Start of EXTRACTED INFORMATION

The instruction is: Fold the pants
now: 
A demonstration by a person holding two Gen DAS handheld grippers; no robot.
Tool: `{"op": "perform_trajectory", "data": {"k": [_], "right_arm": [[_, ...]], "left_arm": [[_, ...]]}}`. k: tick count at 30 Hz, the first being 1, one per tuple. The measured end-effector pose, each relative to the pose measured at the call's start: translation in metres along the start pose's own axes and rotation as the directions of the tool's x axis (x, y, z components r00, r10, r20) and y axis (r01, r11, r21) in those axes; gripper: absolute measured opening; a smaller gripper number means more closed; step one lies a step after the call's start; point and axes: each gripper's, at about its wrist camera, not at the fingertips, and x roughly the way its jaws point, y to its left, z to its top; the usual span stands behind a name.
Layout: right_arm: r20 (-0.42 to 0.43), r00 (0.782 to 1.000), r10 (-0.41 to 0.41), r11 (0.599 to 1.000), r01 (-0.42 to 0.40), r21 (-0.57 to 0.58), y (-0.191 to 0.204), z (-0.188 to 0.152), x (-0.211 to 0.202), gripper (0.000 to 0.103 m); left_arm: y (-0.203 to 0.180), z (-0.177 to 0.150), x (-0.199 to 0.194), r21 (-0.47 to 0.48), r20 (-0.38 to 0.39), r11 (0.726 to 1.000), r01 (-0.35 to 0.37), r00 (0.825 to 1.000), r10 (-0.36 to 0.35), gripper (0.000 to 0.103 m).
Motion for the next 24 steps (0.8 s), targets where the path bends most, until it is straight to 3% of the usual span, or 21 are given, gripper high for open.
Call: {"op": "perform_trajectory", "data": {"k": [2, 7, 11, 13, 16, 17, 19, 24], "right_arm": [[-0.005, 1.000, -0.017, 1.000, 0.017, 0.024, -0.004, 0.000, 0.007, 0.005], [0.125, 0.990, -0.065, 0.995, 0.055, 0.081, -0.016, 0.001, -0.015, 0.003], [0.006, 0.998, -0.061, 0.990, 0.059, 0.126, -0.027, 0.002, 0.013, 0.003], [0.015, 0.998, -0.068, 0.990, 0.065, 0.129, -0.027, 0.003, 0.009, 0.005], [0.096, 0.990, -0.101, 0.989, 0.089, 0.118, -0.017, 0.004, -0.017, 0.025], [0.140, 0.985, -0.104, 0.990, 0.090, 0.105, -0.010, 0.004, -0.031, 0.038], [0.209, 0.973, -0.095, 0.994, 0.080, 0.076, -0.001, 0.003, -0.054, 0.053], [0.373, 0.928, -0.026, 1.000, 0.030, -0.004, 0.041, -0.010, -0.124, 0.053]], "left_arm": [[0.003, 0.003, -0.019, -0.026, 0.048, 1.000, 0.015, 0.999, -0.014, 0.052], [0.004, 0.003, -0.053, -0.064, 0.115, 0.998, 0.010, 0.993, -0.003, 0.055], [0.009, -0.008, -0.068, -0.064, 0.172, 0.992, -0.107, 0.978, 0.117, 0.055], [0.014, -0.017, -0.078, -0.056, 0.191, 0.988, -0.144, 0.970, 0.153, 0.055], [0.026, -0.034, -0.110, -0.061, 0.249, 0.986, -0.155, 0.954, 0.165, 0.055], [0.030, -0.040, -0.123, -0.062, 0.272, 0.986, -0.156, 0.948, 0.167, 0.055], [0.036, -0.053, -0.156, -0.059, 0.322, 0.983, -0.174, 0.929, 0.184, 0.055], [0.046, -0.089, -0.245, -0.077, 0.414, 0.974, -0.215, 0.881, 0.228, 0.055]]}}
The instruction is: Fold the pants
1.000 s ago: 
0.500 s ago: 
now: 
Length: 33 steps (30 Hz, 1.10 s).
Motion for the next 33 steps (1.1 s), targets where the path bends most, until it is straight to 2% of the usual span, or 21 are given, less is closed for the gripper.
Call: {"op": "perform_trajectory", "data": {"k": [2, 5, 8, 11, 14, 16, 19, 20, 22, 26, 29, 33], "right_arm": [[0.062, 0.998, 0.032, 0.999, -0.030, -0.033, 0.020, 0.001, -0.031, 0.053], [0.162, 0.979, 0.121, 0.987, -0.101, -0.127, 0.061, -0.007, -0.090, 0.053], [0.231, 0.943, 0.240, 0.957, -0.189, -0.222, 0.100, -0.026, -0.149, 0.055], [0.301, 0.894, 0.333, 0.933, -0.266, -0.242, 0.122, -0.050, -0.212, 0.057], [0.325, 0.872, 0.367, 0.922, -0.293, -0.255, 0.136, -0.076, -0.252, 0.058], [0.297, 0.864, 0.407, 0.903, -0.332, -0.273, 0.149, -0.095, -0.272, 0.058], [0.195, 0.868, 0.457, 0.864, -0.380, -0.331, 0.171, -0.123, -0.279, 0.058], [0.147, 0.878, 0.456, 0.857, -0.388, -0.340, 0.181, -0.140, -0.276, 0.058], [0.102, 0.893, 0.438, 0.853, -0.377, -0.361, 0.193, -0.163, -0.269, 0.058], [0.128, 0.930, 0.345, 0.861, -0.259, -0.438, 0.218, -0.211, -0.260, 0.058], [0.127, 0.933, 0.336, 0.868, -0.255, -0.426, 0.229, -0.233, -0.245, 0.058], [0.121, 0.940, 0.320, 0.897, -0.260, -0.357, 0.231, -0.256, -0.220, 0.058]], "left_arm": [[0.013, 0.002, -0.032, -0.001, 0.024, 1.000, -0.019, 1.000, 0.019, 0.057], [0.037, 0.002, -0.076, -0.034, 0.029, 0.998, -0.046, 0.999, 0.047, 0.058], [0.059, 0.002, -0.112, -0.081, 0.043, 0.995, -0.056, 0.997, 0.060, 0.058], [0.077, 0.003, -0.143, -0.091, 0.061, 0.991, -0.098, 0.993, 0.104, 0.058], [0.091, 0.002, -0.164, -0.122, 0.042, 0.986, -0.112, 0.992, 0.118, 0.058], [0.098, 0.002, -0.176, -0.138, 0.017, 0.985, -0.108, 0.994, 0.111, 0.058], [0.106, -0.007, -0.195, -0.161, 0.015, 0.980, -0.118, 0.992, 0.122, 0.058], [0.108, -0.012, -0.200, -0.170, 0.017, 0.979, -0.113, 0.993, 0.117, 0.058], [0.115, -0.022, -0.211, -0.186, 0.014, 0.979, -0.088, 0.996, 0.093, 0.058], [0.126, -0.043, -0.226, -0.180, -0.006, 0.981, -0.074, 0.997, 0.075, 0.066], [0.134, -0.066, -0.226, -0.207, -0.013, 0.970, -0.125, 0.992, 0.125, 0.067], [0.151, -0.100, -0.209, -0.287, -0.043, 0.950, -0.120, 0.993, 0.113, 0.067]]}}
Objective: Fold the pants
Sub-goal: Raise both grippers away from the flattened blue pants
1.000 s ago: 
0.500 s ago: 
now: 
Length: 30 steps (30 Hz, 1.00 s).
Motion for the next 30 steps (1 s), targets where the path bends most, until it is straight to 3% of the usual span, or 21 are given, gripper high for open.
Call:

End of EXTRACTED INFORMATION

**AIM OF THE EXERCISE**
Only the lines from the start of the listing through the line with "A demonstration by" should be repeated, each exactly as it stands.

**RESPONSE TO THIS TASK**
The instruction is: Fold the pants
now: 
A demonstration by a person holding two Gen DAS handheld grippers; no robot.

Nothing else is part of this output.